**What this task involves**
Restate the records in full, keeping every word as it is.

====== Supplied records

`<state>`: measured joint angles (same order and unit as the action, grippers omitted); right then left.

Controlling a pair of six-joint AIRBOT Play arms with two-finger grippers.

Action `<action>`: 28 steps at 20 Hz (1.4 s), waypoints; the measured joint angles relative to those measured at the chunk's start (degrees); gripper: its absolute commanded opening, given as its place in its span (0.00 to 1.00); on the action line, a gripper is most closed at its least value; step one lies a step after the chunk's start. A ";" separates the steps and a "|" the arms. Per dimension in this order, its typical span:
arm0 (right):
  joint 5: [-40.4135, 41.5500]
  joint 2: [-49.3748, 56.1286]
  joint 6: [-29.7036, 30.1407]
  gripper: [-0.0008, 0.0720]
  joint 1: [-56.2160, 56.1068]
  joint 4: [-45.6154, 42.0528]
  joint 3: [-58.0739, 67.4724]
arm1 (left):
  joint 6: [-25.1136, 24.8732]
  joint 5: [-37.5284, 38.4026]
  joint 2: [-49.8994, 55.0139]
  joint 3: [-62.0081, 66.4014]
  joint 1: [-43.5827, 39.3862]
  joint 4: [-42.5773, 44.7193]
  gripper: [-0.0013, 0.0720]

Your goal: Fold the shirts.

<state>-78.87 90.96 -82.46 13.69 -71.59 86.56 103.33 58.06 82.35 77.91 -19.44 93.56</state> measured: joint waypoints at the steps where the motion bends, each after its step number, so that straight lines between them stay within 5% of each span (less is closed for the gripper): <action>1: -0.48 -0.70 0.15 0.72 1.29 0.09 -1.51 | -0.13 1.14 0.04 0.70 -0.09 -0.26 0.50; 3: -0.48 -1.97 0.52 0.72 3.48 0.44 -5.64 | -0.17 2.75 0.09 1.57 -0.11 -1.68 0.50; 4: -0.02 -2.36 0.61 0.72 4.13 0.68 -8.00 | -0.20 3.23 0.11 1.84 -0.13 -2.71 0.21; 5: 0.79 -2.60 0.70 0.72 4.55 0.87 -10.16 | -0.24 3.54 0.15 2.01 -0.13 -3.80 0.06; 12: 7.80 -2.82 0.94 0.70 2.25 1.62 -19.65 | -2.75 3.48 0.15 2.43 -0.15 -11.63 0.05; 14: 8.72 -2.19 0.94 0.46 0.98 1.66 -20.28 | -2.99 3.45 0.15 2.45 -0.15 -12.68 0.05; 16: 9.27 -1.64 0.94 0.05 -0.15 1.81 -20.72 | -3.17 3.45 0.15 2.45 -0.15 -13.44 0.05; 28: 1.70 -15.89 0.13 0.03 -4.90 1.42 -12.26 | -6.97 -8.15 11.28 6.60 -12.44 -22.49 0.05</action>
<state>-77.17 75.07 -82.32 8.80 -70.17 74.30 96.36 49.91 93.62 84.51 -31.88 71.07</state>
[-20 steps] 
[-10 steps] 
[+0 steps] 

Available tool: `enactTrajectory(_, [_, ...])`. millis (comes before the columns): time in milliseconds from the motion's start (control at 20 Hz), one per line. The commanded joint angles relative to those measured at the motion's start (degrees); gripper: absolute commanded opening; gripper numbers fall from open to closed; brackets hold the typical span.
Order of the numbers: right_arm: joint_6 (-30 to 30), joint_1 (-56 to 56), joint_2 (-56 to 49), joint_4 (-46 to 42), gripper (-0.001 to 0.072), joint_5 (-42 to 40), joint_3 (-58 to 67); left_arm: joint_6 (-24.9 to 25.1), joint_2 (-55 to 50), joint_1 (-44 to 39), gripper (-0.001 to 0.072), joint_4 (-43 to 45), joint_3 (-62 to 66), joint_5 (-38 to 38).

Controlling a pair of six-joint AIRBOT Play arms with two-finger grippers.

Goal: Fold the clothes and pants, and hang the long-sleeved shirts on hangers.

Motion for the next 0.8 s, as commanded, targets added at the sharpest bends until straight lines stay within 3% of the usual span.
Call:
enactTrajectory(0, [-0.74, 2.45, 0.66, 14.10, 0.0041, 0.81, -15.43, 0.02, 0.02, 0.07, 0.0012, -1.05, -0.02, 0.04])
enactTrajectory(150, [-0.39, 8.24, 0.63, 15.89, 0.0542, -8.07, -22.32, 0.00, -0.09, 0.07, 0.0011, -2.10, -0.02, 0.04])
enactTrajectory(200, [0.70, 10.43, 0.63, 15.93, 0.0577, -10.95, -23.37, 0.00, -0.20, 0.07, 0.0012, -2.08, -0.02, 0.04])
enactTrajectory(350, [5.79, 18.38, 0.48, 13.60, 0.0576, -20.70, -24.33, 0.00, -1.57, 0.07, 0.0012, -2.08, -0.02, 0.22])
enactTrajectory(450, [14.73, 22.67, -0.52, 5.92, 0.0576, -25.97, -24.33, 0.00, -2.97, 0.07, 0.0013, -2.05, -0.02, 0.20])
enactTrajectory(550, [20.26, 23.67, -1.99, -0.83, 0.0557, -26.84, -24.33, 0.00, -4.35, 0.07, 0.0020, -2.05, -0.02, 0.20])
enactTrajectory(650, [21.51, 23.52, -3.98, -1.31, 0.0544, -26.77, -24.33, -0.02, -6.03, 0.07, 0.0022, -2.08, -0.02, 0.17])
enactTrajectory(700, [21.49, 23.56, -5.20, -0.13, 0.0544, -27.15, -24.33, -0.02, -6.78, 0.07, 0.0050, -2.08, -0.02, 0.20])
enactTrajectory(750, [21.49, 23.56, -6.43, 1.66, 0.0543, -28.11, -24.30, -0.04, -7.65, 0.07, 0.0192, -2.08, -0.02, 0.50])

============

**Problem solution**
`<state>`: measured joint angles (same order and unit as the action, grippers omitted); right then left.

Controlling a pair of six-joint AIRBOT Play arms with two-finger grippers.

Action `<action>`: 28 steps at 20 Hz (1.4 s), waypoints; the measured joint angles relative to those measured at the chunk's start (degrees); gripper: its absolute commanded opening, given as its place in its span (0.00 to 1.00); on the action line, a gripper is most closed at its least value; step one lies a step after the chunk's start. A ";" separates the steps and a "|" the arms. Per dimension in this order, its typical span:
arm0 (right):
  joint 5: [-40.4135, 41.5500]
  joint 2: [-49.3748, 56.1286]
  joint 6: [-29.7036, 30.1407]
  gripper: [-0.0008, 0.0720]
  joint 1: [-56.2160, 56.1068]
  joint 4: [-45.6154, 42.0528]
  joint 3: [-58.0739, 67.4724]
arm1 (left):
  joint 6: [-25.1136, 24.8732]
  joint 5: [-37.5284, 38.4026]
  joint 2: [-49.8994, 55.0139]
  joint 3: [-62.0081, 66.4014]
  joint 1: [-43.5827, 39.3862]
  joint 4: [-42.5773, 44.7193]
  gripper: [-0.0013, 0.0720]

Your goal: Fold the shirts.

<state>-78.87 90.96 -82.46 13.69 -71.59 86.56 103.33 58.06 82.35 77.91 -19.44 93.56</state> measured: joint waypoints at the steps where the motion bends, each after its step number, so that straight lines between them stay within 5% of each span (less is closed for the gripper): <action>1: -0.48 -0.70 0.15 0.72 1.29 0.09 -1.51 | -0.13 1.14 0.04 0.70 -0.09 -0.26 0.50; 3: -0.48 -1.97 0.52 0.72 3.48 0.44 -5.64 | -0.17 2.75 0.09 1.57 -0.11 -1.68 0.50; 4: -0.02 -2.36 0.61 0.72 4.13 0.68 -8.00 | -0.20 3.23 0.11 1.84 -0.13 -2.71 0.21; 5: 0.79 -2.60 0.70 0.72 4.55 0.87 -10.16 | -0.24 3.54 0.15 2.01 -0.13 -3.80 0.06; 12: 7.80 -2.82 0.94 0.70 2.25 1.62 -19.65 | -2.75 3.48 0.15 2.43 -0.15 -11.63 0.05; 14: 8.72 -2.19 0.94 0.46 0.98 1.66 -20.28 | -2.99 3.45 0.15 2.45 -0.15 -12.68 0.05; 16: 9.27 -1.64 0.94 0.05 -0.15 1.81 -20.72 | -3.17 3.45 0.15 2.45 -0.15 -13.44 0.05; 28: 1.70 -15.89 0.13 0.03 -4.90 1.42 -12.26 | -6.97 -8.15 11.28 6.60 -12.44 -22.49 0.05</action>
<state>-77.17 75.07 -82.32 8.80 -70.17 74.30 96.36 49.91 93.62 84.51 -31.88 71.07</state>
[-20 steps] 
[-10 steps] 
[+0 steps] 

Available tool: `enactTrajectory(_, [_, ...])`. millis (comes before the columns): time in milliseconds from the motion's start (control at 20 Hz), one per line. The commanded joint angles relative to those measured at the motion's start (degrees); gripper: absolute commanded opening; gripper numbers fall from open to closed; brackets hold the typical span.
Order of the numbers: right_arm: joint_6 (-30 to 30), joint_1 (-56 to 56), joint_2 (-56 to 49), joint_4 (-46 to 42), gripper (-0.001 to 0.072), joint_5 (-42 to 40), joint_3 (-58 to 67); left_arm: joint_6 (-24.9 to 25.1), joint_2 (-55 to 50), joint_1 (-44 to 39), gripper (-0.001 to 0.072), joint_4 (-43 to 45), joint_3 (-62 to 66), joint_5 (-38 to 38).

Controlling a pair of six-joint AIRBOT Play arms with two-finger grippers.

Goal: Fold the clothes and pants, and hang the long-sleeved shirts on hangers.

Motion for the next 0.8 s, as commanded, targets added at the sharpest bends until straight lines stay within 3% of the usual span.
Call:
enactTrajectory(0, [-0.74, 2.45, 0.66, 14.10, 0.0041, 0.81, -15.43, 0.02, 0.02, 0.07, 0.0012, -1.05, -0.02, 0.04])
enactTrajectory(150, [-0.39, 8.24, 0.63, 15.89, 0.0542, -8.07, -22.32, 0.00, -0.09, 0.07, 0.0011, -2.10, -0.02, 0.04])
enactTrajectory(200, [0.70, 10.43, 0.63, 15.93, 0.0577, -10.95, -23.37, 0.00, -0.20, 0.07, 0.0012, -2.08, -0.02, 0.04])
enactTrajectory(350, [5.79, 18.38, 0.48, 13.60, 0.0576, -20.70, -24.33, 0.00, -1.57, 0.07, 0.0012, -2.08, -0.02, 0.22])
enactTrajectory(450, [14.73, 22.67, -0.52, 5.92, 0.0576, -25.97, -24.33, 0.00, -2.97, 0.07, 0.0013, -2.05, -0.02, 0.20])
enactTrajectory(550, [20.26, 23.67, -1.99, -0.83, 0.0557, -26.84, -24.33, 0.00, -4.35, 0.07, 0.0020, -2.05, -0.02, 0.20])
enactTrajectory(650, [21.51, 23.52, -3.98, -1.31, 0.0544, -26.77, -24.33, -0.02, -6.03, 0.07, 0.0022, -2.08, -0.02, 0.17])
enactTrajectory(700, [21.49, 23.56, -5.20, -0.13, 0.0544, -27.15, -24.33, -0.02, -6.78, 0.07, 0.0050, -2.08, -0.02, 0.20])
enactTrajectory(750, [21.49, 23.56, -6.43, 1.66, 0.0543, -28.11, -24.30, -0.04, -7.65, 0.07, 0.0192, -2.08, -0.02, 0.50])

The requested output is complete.